Revenu Québec - Le syndicat craint une diminution de services

Québec — Le Syndicat de la fonction publique du Québec (SFPQ) s'inquiète de la diminution des services directs aux contribuables que prépare un document émanant du comité de direction de Revenu Québec.

Daté du 21 juin 2004, le document de 22 pages formule la proposition de la Direction générale des particuliers de Revenu Québec pour remplir «les exigences de la réingénierie», peut-on lire. «Briller parmi les meilleurs! Voilà le leitmotiv avec lequel la Direction générale des particuliers a repensé son organisation», ajoute-t-on.

Moins de points de service

Le document propose de réduire le nombre de points de service de Revenu Québec où le contribuable peut se rendre en personne. Les hauts fonctionnaires du fisc parle de «l'adoption d'une stratégie de déplacement», c'est-à-dire que les contribuables dans l'est et l'ouest de l'île de Montréal devront se rendre au centre-ville. À Québec, les citoyens qui se rendent à un point de service dans la Basse-Ville devront se déplacer à Sainte-Foy, tout comme les contribuables de Sorel et de Saint-Jean devront se rendre à Longueuil. Le document projette une mise en oeuvre des changements proposés à compter de septembre 2004.

Depuis le 1er juin dernier, tous les bureaux de Revenu Québec, à l'exception de celui du Complexe Desjardins à Montréal, ouvrent leurs portes le matin à 10h plutôt qu'à 8h30, a souligné Michel Sawyer, le président général du SFPQ. «Ces mesures-là sont en définitive des coupures de services.»

À terme, Revenu Québec veut réduire les services offerts aux comptoirs pour les remplacer par des services en ligne, peut-on lire dans le document. La direction de l'agence propose «une nouvelle philosophie» exigeant «une plus grande autonomie du citoyen pour remplir ses obligations et exercer ses droits» grâce «à l'utilisation des moyens de communication les plus utiles et performants».

Centre d'appels

Pour le SFPQ, quand il n'y aura plus de service aux comptoirs, la population n'aura d'autre choix que de se tourner vers Internet. «Il n'y a rien qui peut remplacer l'information verbale», estime M. Sawyer, d'autant plus que «le Québec en ligne pourrait amener une tarification».

Le document annonce aussi une réduction de 13 à deux du nombre de centres d'appels de Revenu Québec. L'agence emploie à l'heure actuelle l'équivalent de 228 employés à temps plein dans ses centres d'appels.

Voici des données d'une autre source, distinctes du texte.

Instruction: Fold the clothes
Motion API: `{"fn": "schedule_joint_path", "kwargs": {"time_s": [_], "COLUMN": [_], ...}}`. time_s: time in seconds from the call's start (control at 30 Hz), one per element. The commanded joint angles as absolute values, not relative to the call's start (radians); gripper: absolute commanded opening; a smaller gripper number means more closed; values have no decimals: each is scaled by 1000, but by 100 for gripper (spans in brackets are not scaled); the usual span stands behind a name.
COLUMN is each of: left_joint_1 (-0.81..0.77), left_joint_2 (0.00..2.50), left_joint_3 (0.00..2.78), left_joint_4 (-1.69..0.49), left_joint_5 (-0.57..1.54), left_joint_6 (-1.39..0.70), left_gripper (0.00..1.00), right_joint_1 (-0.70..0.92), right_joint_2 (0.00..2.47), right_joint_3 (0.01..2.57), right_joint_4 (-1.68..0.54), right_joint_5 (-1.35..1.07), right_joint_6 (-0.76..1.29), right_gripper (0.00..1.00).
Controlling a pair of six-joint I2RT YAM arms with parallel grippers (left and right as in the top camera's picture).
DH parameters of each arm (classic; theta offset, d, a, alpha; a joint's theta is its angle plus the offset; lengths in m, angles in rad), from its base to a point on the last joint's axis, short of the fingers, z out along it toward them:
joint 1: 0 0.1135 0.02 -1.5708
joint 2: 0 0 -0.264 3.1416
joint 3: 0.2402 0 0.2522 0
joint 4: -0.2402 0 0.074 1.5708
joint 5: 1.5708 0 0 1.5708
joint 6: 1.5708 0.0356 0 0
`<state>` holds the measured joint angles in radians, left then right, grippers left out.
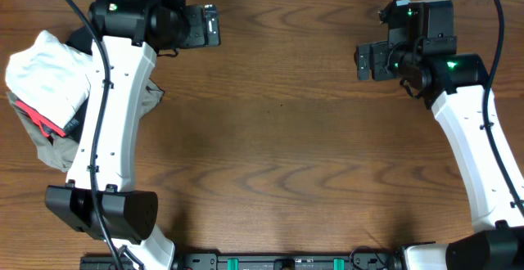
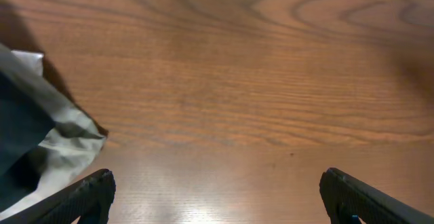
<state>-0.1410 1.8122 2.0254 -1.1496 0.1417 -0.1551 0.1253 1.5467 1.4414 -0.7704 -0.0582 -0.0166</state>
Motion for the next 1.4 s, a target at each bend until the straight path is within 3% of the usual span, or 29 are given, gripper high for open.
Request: {"fn": "schedule_joint_path", "kwargs": {"time_s": [0.0, 0.23, 0.43, 0.83, 1.0, 1.37], "left_joint_1": [-117, -116, -140, -142, -142, -142], "left_joint_2": [1810, 1751, 1613, 1042, 933, 967], "left_joint_3": [2019, 2011, 1930, 1223, 1028, 969], "left_joint_4": [-1189, -1259, -1211, -896, -810, -931], "left_joint_5": [116, 116, 115, 94, 89, 89], "left_joint_6": [-139, -139, -129, -128, -128, -128], "left_gripper": [98, 98, 98, 98, 98, 98], "right_joint_1": [115, 115, 119, 119, 119, 119], "right_joint_2": [1489, 1340, 1087, 575, 538, 544], "right_joint_3": [1444, 1433, 1218, 772, 722, 721], "right_joint_4": [-798, -910, -836, -804, -826, -1000], "right_joint_5": [-49, 17, 34, 34, 33, 33], "right_joint_6": [-37, 1, 23, 101, 101, 100], "right_gripper": [99, 99, 99, 99, 99, 99]}}
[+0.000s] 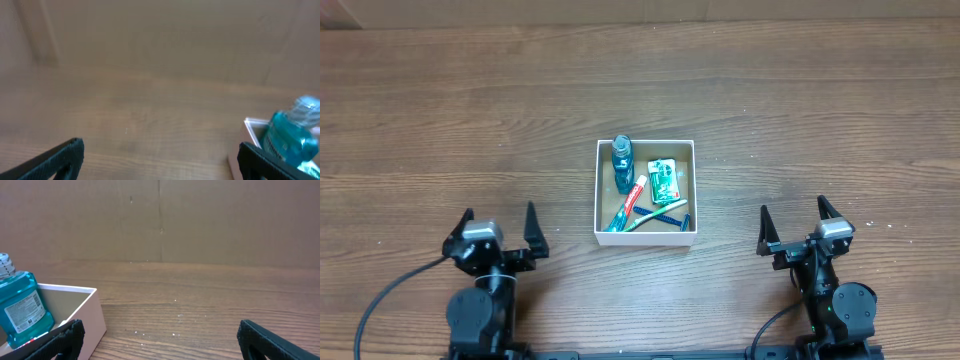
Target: Pack container
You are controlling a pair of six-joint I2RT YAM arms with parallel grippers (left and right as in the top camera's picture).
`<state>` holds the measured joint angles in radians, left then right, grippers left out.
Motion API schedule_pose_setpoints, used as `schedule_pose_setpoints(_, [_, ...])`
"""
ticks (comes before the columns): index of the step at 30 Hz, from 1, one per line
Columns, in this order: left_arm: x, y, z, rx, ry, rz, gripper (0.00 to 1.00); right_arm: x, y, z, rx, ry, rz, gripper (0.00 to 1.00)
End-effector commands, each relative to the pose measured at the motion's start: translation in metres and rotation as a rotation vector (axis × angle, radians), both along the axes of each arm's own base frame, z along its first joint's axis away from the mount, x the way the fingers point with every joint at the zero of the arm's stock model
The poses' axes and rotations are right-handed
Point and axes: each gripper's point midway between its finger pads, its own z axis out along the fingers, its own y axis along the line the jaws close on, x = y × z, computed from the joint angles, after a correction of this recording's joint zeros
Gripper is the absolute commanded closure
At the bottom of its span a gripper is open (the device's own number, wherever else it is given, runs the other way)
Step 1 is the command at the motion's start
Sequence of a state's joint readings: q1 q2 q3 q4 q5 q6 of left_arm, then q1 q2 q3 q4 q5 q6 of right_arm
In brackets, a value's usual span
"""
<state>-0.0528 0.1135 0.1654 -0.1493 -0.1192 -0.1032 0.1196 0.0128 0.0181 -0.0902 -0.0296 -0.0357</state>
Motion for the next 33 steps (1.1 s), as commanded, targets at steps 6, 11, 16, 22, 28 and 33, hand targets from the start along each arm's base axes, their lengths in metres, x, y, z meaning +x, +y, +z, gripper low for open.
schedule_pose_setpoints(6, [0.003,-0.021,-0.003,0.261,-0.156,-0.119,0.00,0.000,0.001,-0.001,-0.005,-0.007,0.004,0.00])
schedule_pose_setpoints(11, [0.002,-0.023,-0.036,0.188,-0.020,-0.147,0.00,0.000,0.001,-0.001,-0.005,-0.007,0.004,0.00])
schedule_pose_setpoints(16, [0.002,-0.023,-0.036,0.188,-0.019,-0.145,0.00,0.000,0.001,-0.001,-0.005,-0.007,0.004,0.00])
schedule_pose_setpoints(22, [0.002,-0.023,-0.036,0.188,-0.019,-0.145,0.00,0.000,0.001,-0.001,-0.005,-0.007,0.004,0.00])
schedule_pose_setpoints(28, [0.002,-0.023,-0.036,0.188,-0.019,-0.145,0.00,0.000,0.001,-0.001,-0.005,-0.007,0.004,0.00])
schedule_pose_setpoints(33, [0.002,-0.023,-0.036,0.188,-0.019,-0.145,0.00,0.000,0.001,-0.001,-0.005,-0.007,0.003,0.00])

De nombreux centres d'appels en région devront fermer leurs portes, entraînant des mouvements de personnel, craint le SFPQ.

Au cabinet du ministre du Revenu, Lawrence Bergman, on nie que des décisions aient été prises de réduire les services aux comptoirs, bien que le document soit explicite à ce sujet. «Il est un peu alarmiste de parler de fermetures», a dit l'attachée de presse du ministre, Valérie Sauvé.

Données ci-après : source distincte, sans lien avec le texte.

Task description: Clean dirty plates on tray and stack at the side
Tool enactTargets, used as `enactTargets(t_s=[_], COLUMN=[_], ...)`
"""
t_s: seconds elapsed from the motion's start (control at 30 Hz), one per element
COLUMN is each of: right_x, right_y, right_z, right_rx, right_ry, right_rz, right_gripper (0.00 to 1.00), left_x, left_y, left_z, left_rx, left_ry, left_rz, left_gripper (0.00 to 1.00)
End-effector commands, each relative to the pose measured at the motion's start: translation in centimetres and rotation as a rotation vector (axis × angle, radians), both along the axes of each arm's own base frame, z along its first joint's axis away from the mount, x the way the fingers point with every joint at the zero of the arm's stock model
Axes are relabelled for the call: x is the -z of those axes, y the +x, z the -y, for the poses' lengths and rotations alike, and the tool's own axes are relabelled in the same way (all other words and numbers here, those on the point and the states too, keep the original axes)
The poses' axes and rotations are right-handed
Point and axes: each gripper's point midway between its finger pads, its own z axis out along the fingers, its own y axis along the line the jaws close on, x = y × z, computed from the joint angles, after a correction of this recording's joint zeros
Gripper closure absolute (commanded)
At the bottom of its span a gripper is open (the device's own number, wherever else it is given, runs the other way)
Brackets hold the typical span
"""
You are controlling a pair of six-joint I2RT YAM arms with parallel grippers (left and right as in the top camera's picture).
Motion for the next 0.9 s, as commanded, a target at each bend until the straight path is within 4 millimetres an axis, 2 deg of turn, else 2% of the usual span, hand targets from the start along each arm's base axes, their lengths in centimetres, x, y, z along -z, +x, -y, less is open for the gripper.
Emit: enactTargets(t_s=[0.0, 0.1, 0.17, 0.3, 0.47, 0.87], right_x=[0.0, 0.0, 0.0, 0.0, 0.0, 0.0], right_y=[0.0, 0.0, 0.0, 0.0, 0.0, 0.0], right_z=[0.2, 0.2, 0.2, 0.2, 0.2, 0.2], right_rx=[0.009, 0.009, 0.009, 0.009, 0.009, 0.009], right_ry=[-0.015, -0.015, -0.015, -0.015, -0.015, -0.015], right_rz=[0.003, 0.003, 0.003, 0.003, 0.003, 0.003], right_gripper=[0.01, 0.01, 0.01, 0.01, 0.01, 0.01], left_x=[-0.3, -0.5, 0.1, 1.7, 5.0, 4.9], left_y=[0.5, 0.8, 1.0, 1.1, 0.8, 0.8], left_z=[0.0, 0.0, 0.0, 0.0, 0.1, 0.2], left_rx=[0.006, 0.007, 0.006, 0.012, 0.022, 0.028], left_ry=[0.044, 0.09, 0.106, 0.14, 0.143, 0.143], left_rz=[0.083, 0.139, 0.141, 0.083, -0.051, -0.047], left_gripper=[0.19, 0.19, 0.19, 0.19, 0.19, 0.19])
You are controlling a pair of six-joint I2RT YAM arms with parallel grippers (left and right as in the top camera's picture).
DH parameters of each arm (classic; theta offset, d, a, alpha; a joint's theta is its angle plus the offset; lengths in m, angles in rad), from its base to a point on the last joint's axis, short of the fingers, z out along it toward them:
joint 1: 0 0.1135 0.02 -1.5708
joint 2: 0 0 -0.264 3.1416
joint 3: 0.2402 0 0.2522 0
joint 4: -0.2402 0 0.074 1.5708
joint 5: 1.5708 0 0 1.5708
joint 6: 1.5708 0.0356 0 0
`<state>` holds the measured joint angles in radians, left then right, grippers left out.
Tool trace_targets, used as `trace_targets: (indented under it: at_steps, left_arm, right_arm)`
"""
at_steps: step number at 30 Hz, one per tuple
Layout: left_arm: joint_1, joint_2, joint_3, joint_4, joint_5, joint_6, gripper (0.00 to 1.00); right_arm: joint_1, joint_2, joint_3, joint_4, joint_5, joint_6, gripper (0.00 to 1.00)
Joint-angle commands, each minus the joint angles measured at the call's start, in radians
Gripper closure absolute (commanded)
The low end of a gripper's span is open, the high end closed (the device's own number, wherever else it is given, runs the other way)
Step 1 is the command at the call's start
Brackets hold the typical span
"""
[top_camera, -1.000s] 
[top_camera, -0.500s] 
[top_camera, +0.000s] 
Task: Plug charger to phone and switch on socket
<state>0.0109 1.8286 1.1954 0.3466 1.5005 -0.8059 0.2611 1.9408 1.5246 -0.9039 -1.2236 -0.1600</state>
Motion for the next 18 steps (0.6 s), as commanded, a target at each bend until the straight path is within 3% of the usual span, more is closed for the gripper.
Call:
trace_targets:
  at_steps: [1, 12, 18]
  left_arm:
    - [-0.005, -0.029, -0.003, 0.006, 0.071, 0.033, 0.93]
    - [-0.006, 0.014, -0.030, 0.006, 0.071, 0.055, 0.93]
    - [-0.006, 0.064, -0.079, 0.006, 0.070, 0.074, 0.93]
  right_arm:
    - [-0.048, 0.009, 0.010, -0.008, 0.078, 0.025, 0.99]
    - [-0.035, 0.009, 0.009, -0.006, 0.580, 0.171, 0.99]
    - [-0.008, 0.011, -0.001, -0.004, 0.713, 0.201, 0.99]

Toutefois, de 1999 à 2003, le nombre de déclarations de revenus remplies par la voie électronique est passé de 780 000 à 1,8 million, a signalé Mme Sauvé. Le volume du service aux comptoirs a chuté de 24 % en six ans. «Notre but, c'est certainement d'être efficaces. C'est pour ça qu'on est devenus une agence», a soutenu l'attachée de presse. Le ministère du Revenu est devenu une agence gouvernementale le 30 juin dernier.